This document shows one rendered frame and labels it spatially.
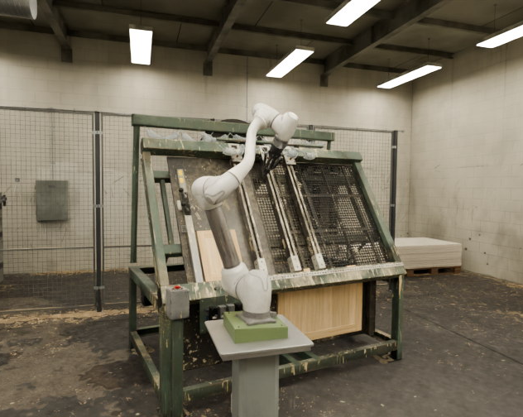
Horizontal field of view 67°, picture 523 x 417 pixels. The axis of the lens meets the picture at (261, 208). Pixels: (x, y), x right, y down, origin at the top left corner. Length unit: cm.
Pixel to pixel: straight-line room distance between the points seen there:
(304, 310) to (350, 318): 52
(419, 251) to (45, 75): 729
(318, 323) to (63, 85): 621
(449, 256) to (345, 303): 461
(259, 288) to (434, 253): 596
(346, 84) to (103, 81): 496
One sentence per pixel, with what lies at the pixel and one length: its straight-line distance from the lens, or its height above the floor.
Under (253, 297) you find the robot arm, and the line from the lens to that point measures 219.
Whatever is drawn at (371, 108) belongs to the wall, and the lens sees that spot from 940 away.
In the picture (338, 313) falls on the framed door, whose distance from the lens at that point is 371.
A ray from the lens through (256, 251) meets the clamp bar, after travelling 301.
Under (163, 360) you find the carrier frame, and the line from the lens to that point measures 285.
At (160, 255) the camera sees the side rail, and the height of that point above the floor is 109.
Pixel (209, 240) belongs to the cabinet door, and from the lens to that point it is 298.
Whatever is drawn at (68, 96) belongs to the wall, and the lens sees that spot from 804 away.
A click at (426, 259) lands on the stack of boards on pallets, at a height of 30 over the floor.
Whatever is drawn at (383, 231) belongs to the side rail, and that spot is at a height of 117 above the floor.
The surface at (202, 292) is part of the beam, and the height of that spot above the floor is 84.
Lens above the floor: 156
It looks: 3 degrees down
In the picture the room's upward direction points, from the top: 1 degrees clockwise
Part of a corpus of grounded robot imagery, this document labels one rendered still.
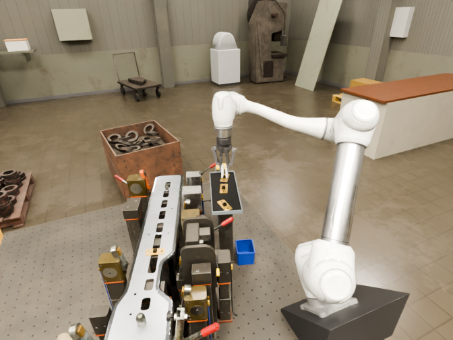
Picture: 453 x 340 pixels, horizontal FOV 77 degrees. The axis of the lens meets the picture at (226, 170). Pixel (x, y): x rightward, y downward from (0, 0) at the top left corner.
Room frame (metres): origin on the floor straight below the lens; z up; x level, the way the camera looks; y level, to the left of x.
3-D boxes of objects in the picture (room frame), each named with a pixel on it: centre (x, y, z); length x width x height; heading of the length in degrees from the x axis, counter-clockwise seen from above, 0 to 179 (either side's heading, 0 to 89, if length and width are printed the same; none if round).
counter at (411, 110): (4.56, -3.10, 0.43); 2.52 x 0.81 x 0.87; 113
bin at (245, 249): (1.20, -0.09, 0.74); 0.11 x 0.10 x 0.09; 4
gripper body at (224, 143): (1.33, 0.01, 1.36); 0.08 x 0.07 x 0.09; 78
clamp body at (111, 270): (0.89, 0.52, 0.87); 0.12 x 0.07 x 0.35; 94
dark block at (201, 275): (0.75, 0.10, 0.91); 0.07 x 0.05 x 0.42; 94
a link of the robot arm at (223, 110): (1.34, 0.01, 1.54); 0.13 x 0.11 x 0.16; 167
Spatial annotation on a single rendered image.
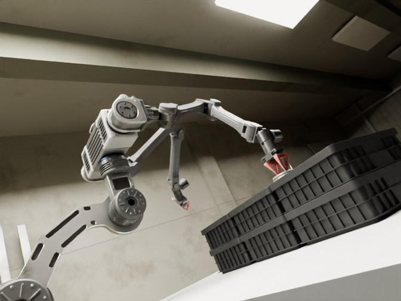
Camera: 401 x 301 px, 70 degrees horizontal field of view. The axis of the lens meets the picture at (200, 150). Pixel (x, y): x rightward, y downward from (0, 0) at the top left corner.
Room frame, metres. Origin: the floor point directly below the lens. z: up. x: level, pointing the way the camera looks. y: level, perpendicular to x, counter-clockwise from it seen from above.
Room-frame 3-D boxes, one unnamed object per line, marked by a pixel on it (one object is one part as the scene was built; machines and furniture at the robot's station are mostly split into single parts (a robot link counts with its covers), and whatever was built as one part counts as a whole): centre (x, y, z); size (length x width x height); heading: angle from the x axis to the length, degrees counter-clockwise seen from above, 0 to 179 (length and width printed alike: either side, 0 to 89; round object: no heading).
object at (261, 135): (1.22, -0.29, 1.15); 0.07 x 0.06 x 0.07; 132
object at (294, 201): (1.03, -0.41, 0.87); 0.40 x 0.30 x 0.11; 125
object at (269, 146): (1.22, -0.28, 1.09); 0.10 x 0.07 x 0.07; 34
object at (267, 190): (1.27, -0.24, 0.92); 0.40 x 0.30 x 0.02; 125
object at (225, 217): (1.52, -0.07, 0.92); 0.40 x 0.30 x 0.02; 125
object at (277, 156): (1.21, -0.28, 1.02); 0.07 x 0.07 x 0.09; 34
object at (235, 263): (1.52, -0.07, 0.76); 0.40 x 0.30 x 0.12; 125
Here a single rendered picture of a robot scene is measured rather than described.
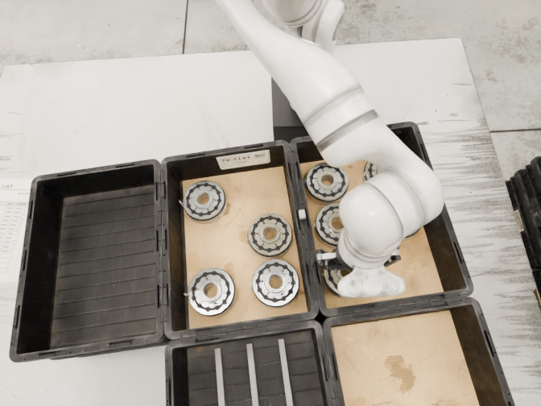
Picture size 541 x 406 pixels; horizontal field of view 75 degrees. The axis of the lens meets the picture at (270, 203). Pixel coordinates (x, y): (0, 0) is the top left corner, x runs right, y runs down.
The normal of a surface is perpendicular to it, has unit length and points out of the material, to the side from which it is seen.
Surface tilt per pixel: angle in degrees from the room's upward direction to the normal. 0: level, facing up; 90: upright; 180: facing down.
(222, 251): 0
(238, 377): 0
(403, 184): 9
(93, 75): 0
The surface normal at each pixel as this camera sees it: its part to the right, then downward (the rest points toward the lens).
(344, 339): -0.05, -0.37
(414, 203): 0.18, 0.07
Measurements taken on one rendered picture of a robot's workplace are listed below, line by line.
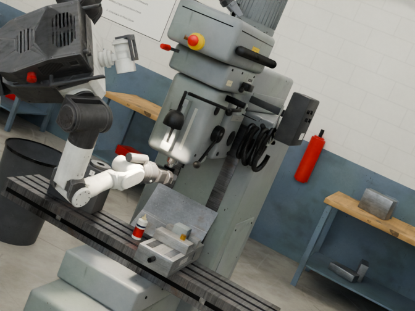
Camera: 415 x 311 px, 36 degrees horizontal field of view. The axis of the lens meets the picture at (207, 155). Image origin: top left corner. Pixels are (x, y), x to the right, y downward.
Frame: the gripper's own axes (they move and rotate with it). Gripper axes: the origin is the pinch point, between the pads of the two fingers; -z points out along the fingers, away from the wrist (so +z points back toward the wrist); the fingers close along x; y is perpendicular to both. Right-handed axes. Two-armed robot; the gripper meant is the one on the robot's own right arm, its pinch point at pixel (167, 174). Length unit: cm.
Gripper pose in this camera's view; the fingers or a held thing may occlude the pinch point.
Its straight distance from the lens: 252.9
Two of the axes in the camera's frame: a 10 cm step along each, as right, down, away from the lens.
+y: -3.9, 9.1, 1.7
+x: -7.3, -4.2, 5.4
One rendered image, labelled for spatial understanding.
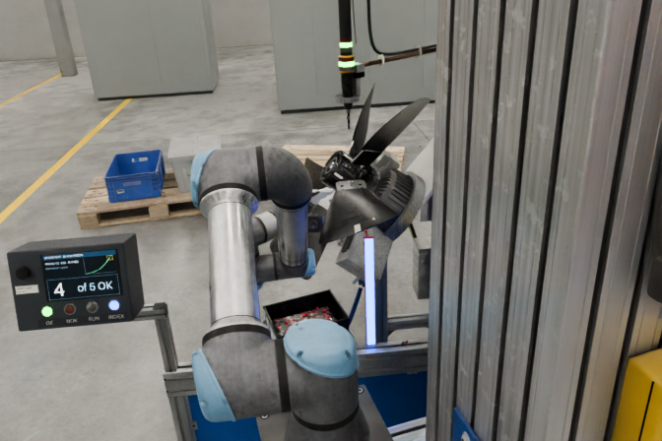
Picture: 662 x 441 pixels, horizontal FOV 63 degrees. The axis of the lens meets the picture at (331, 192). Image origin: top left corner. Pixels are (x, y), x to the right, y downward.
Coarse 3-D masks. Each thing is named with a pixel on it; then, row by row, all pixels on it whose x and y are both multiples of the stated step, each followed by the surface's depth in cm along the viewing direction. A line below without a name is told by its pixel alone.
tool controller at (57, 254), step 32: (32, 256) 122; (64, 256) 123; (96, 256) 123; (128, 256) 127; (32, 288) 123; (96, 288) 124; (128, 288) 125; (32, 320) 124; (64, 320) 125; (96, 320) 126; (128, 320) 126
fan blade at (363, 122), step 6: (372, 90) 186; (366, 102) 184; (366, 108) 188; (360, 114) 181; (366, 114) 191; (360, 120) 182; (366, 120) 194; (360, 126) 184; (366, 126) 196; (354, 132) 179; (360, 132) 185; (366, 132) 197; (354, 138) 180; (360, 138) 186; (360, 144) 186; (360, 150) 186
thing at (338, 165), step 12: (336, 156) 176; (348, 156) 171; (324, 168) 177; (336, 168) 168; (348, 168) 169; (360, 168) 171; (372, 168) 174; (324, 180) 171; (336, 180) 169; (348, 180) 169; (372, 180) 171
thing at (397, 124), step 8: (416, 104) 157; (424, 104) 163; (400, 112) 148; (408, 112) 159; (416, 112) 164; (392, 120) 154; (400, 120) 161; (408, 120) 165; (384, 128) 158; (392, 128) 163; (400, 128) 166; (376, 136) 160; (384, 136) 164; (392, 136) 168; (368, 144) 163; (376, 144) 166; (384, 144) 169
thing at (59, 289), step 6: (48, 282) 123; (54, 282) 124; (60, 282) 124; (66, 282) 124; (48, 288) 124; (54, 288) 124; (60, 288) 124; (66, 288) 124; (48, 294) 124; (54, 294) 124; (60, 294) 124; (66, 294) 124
::::::::
# [AIM OF THE TASK]
Quote the lines above exactly, starting with the one that has "Whatever is drawn at (383, 231)" and ending with the one that has "Room frame (metres): origin"; drop the pictures and include nothing else.

# [RESULT]
Whatever is drawn at (383, 231) belongs to the side rail, and that spot is at a height of 117 above the floor.
The surface at (202, 292) is part of the beam, and the height of that spot above the floor is 84.
Lens above the floor: 156
It looks: 3 degrees down
In the picture the room's upward direction points, from the top: 1 degrees clockwise
Part of a corpus of grounded robot imagery, this document labels one rendered still.
Picture: 453 x 340 pixels, horizontal FOV 77 degrees. The axis of the lens meets the picture at (226, 170). Pixel (x, y): x rightward, y downward from (0, 0) at the top left corner.
Room frame (metres): origin on the floor straight below the lens; z up; x level, the way the camera looks; y level, to the left of x.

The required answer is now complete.